> **What you need to do**
Nothing but the lines holding the string "gold" should appear in the answer. Copy them from the entries.

━━━━━ Data excerpts ━━━━━

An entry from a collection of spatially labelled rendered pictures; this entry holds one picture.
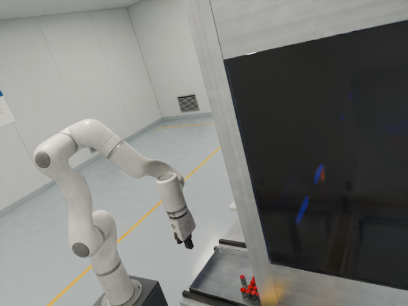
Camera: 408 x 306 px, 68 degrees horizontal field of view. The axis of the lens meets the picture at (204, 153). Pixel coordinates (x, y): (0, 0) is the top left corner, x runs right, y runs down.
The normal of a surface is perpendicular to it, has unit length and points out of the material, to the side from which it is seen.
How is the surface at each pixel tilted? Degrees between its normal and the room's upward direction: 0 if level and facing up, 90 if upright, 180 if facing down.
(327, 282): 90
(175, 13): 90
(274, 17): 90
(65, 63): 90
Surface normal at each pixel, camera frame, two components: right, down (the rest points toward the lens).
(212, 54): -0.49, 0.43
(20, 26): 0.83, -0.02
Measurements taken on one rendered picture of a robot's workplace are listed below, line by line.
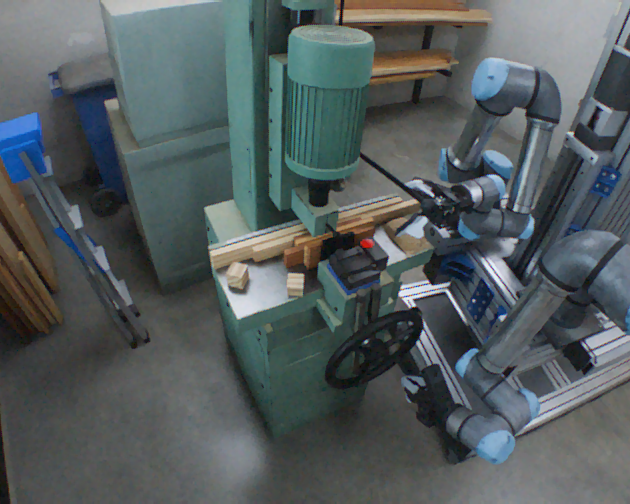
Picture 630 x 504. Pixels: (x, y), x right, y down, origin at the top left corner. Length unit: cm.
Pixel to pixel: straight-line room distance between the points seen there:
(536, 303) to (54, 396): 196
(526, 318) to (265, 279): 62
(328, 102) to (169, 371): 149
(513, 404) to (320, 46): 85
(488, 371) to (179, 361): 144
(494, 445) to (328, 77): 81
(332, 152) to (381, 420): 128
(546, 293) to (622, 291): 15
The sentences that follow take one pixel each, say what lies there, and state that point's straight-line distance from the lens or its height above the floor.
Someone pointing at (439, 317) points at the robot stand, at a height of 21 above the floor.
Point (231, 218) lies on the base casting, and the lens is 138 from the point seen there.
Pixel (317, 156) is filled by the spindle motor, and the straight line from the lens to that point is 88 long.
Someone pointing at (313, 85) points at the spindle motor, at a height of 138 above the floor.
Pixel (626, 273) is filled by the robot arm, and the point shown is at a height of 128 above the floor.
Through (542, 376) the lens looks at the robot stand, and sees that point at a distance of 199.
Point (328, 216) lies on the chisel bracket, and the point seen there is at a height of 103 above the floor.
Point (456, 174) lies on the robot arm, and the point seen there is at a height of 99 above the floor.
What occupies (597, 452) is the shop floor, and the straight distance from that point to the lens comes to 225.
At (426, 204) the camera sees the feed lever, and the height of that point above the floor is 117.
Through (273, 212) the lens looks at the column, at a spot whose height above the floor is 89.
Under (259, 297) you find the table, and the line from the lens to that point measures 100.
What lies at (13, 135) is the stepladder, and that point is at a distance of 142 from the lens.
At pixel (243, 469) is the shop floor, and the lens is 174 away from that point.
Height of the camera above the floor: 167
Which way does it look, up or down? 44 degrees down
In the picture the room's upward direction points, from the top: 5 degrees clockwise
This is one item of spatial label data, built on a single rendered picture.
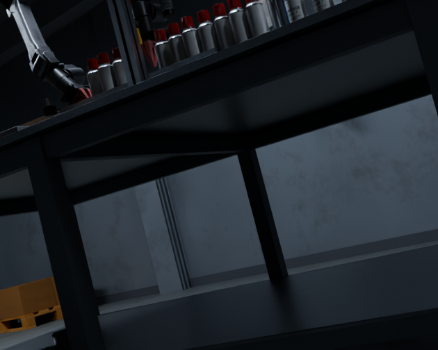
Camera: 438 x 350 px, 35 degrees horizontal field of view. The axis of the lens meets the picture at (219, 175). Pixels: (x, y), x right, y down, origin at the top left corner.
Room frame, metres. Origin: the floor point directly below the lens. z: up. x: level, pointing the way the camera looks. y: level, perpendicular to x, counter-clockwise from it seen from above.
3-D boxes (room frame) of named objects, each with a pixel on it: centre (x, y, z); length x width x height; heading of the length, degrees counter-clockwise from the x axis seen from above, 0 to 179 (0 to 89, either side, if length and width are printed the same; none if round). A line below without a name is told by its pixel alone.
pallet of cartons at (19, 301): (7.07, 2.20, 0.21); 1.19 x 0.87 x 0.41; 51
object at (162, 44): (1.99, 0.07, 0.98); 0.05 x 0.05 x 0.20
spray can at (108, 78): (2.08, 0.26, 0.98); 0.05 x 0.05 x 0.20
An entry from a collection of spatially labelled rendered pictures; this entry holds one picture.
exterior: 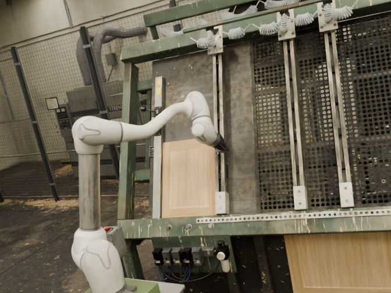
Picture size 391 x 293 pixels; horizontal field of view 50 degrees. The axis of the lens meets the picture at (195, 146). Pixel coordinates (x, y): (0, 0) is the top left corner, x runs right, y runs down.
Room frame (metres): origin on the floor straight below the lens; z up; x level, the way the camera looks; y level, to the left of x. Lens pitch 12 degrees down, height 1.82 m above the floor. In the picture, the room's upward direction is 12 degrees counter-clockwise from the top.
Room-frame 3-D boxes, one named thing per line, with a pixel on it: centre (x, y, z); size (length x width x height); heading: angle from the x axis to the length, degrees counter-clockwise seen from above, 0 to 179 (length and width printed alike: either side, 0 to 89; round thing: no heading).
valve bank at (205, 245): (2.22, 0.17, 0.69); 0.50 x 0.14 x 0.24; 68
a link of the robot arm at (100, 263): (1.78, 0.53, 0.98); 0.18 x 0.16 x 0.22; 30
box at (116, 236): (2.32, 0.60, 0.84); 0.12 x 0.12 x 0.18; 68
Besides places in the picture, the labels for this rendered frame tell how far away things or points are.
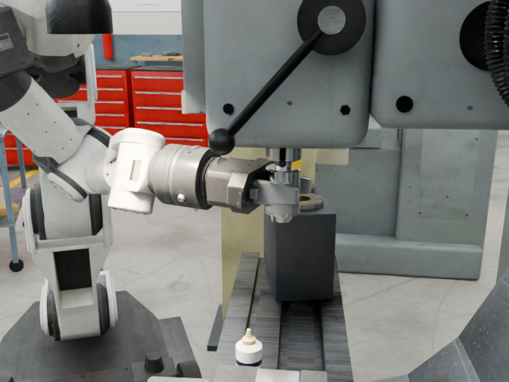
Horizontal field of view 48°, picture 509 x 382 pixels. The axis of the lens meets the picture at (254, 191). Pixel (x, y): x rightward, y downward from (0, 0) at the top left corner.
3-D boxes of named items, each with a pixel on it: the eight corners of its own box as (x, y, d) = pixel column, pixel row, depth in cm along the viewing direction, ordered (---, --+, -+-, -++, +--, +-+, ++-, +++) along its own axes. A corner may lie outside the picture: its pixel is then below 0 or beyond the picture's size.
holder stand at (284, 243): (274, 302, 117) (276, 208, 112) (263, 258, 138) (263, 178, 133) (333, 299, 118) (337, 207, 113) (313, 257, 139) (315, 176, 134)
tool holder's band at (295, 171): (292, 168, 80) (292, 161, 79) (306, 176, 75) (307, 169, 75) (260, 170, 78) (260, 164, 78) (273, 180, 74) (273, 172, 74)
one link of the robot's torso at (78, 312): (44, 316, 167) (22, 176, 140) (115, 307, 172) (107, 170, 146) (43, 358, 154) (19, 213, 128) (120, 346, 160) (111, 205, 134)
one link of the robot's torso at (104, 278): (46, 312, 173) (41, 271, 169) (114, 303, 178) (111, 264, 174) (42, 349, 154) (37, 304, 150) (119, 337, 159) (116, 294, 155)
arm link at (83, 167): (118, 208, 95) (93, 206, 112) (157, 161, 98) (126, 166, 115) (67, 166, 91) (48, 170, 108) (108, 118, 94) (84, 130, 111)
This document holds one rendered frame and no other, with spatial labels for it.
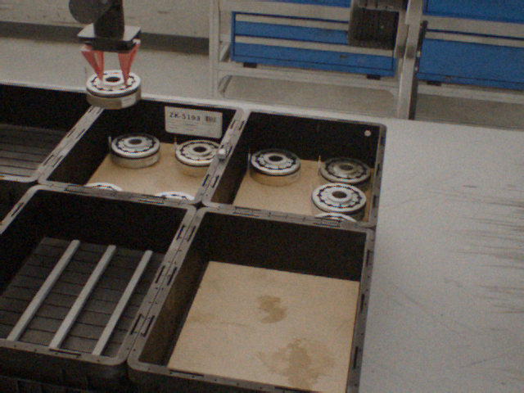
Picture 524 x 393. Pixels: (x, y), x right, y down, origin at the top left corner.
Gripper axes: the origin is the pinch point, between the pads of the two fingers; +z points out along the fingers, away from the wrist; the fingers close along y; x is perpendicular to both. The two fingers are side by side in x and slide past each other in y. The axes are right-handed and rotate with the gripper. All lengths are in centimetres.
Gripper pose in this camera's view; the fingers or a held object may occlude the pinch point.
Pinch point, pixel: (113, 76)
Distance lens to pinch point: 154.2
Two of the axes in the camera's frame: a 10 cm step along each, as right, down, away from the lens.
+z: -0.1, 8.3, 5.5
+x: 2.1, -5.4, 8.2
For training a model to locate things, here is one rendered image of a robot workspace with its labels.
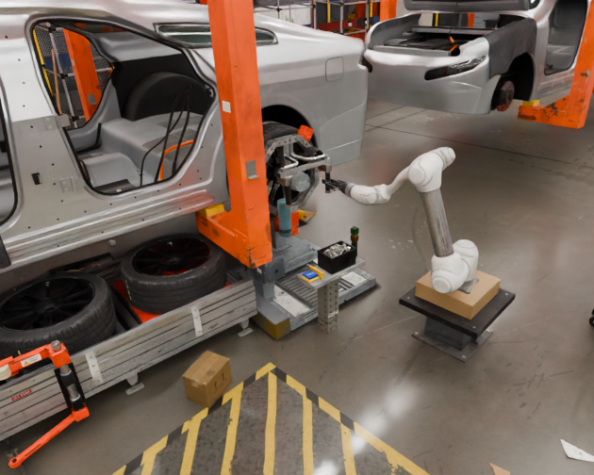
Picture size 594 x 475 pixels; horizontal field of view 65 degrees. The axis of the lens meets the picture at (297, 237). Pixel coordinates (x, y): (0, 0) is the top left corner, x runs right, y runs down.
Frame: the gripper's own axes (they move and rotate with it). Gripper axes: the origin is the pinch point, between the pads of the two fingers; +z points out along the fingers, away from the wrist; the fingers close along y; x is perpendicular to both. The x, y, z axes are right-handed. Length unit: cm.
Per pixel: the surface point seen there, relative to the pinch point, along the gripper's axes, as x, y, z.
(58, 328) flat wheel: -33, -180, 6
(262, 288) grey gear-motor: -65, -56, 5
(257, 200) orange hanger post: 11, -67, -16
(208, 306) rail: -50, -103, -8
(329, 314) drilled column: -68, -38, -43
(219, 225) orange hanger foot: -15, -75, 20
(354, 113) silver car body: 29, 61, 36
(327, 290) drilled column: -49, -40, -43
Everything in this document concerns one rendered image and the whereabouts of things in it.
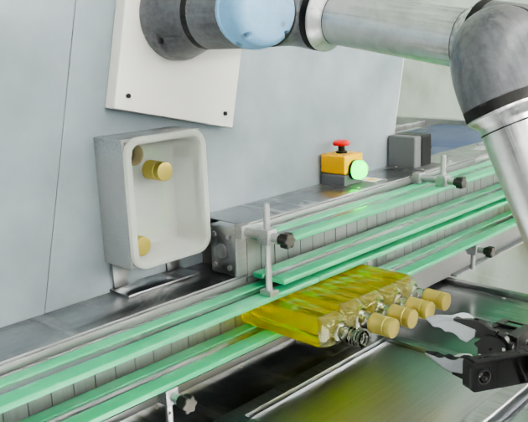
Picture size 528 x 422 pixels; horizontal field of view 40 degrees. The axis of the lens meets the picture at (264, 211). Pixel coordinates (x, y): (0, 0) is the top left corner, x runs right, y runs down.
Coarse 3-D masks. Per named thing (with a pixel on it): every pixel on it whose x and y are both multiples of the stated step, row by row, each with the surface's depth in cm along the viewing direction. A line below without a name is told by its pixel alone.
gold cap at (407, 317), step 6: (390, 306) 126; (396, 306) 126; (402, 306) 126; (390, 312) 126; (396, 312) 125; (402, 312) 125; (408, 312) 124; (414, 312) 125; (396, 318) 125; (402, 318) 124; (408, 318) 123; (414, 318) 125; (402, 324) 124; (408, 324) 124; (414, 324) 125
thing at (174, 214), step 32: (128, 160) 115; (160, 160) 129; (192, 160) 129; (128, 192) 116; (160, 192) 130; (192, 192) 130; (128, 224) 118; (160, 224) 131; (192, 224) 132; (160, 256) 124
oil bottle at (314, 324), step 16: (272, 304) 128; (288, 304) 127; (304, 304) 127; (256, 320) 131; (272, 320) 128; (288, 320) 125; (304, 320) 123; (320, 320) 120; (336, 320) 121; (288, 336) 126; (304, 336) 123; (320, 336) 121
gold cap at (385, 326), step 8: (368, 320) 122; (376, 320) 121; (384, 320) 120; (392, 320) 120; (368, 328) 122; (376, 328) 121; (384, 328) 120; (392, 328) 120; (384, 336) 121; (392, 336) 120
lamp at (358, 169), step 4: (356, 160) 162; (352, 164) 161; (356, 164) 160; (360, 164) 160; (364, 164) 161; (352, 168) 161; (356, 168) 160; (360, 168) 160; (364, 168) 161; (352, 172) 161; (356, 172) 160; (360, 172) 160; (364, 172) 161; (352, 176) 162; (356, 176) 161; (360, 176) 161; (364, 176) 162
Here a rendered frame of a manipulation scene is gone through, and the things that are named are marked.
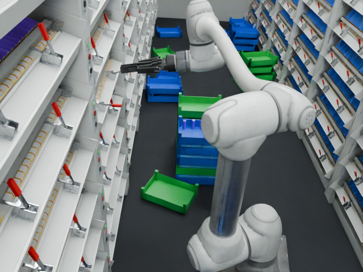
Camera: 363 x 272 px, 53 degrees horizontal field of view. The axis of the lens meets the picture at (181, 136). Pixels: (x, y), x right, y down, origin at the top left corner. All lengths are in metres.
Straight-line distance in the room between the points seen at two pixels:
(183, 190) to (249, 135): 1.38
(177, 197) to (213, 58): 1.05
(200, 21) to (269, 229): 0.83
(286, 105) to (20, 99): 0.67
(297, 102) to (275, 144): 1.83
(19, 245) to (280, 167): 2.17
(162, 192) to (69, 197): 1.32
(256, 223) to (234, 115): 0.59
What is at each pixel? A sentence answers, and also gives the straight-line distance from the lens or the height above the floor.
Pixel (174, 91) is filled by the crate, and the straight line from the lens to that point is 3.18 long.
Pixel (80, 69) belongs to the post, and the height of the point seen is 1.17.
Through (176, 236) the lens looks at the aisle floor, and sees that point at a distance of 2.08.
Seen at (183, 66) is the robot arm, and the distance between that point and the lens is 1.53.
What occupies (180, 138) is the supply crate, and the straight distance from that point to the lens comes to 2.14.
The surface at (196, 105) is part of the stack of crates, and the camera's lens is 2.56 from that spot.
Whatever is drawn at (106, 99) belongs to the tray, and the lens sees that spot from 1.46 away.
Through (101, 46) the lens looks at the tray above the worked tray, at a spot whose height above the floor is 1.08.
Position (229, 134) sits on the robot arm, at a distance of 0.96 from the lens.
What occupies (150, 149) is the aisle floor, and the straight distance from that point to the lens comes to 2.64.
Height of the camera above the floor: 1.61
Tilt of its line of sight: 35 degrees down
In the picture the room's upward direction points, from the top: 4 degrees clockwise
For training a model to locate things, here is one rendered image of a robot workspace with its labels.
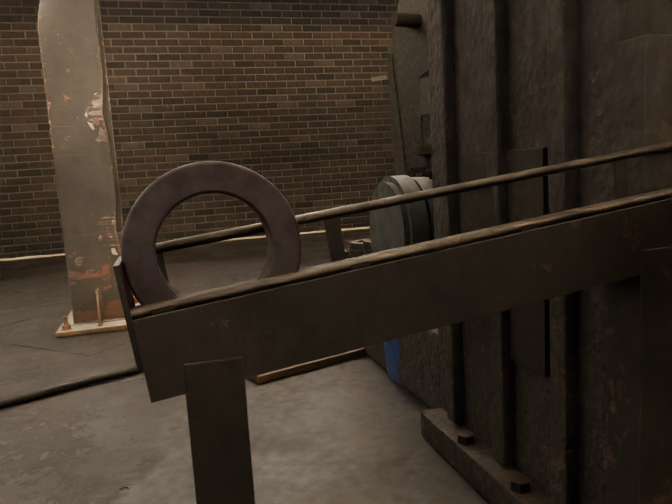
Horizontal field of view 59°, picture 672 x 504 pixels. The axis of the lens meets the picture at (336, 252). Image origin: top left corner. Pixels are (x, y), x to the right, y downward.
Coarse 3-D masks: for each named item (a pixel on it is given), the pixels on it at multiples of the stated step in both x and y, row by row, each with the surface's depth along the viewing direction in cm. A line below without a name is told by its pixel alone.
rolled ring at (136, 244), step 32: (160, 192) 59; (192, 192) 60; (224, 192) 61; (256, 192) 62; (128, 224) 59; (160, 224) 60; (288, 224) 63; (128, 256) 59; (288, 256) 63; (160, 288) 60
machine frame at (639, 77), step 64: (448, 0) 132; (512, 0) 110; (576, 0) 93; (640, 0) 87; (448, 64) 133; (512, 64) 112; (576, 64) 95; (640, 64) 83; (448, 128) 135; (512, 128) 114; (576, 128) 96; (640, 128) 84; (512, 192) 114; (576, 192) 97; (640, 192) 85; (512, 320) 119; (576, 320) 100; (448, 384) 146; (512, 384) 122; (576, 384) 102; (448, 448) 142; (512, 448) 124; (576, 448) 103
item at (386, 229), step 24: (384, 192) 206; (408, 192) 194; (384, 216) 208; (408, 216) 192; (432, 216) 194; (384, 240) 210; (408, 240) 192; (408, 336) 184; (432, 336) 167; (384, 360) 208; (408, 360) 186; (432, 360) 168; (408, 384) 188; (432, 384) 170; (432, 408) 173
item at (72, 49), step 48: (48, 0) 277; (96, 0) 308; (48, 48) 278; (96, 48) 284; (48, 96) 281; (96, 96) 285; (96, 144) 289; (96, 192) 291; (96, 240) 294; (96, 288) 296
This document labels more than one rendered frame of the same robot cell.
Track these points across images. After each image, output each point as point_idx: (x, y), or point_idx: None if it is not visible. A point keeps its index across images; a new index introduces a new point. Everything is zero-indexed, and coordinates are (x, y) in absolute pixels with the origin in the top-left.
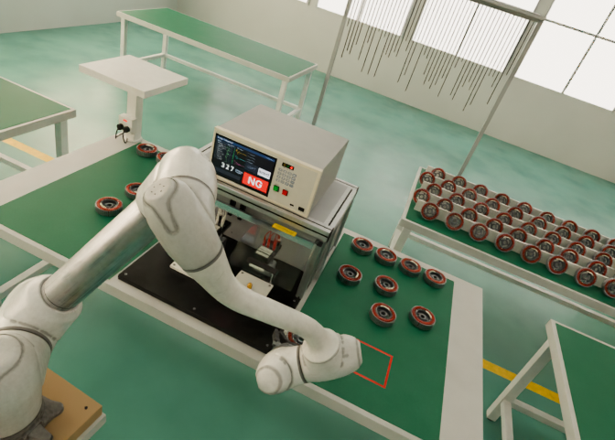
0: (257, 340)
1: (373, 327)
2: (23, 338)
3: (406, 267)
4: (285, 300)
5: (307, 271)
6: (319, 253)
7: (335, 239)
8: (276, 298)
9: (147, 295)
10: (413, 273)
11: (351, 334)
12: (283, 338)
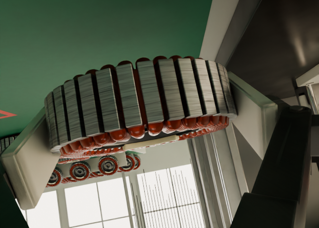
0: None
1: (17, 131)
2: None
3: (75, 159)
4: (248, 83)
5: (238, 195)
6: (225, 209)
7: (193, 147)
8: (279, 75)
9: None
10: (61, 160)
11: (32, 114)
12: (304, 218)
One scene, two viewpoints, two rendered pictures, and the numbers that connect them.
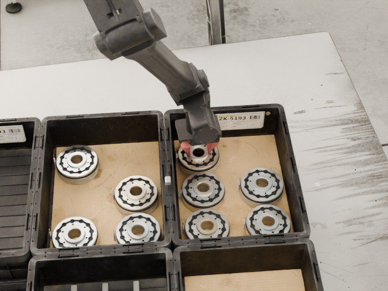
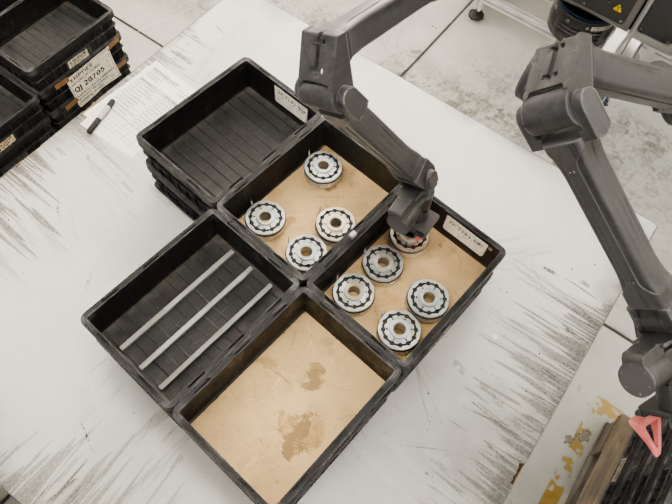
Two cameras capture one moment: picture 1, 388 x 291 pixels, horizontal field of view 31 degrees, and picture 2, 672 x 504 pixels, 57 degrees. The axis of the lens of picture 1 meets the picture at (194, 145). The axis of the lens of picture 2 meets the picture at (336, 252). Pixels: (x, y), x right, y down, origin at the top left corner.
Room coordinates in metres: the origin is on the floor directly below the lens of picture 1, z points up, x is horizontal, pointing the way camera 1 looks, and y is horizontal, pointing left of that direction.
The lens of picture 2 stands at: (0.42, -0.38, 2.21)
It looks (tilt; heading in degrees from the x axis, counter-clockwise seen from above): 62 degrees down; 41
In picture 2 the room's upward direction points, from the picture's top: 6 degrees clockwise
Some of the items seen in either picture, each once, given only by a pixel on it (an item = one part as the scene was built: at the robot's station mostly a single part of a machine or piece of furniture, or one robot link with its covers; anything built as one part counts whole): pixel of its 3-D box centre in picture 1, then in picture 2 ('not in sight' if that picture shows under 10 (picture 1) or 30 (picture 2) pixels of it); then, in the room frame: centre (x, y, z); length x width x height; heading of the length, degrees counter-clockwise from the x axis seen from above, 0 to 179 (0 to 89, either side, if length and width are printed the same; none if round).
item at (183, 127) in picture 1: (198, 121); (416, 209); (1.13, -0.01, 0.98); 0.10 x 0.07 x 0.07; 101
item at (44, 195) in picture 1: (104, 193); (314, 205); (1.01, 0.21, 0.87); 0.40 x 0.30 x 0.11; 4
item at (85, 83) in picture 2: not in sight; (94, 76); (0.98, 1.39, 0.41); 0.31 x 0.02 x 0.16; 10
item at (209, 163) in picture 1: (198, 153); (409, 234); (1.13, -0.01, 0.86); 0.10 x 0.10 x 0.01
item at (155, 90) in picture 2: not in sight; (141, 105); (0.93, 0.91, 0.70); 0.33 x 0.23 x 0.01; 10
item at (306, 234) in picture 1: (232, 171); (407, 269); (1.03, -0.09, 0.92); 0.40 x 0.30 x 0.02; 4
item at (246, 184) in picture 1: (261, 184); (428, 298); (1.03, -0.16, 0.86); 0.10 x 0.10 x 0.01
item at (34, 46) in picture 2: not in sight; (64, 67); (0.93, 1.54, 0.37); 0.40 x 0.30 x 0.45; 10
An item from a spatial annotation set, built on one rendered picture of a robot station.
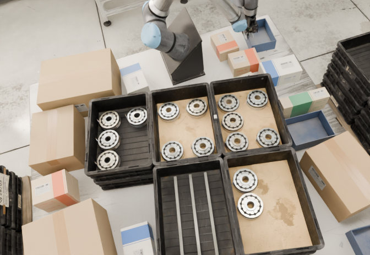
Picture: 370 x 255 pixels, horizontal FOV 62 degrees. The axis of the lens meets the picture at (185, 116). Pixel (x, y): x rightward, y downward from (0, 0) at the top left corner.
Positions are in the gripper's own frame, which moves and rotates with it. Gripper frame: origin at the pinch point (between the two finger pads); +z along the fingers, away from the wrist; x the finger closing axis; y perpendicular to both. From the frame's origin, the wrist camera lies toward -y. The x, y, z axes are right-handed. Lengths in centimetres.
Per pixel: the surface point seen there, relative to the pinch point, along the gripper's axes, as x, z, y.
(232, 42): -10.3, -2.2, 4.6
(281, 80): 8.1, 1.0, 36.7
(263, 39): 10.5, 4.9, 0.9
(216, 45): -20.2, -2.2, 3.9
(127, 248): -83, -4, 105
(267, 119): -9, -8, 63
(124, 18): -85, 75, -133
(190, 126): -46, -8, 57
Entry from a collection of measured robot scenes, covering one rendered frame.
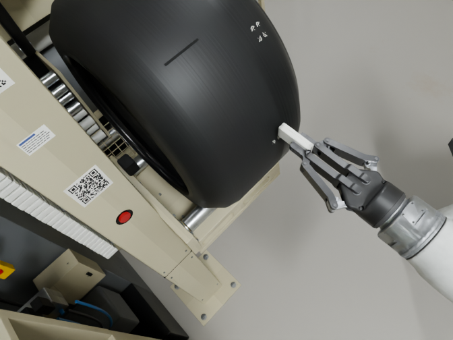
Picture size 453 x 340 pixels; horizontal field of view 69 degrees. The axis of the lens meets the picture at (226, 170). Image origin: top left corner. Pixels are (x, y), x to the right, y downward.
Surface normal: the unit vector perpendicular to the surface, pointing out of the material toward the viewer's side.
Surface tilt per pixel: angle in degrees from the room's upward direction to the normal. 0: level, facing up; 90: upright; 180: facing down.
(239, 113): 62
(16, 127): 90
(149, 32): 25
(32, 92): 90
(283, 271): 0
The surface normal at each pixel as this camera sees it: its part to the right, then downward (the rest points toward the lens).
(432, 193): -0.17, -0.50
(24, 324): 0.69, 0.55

━━━━━

> **Solution for this problem**
gold cap at (407, 317), step 6: (390, 306) 126; (396, 306) 126; (402, 306) 126; (390, 312) 126; (396, 312) 125; (402, 312) 125; (408, 312) 124; (414, 312) 125; (396, 318) 125; (402, 318) 124; (408, 318) 123; (414, 318) 125; (402, 324) 124; (408, 324) 124; (414, 324) 125
gold cap at (385, 326), step 8: (368, 320) 122; (376, 320) 121; (384, 320) 120; (392, 320) 120; (368, 328) 122; (376, 328) 121; (384, 328) 120; (392, 328) 120; (384, 336) 121; (392, 336) 120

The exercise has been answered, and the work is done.